Work order:
The line containing "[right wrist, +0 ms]" marks where to begin; quote it and every line after it through the end of the data, exactly as written.

Data section:
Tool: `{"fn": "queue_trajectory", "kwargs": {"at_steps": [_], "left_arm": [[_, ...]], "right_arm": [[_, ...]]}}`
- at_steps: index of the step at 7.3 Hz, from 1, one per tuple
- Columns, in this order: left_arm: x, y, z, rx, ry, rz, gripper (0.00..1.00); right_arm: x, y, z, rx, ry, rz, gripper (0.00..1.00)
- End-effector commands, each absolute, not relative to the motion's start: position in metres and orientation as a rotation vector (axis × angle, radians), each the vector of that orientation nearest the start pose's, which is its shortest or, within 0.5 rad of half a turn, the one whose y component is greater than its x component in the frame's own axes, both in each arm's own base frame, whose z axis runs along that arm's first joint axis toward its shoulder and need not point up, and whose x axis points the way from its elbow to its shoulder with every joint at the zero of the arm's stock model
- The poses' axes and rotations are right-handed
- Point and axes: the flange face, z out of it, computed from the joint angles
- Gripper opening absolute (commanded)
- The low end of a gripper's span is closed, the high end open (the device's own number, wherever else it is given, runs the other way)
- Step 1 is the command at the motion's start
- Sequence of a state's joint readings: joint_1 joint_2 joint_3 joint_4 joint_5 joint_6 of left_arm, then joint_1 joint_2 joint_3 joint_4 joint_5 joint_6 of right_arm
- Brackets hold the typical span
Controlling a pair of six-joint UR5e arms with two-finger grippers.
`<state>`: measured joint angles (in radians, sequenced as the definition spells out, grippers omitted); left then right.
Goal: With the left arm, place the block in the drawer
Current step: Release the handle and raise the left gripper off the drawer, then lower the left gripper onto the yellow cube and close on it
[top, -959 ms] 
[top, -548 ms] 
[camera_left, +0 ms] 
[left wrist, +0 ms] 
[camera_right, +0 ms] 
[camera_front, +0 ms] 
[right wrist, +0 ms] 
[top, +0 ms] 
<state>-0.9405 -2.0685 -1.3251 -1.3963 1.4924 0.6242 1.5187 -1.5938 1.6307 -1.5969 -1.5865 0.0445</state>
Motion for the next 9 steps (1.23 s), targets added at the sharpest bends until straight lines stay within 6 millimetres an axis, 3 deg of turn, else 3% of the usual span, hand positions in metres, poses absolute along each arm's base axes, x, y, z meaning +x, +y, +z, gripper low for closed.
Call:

Result for this task:
[right wrist, +0 ms] 
[top, +0 ms] 
<state>-0.9405 -2.0685 -1.3251 -1.3963 1.4924 0.6242 1.5187 -1.5938 1.6307 -1.5969 -1.5865 0.0445</state>
Motion for the next 9 steps (1.23 s), targets added at the sharpest bends until straight lines stay within 6 millimetres an axis, 3 deg of turn, else 3% of the usual span, hand positions in metres, poses absolute along each arm's base axes, x, y, z meaning +x, +y, +z, gripper low for closed.
Call:

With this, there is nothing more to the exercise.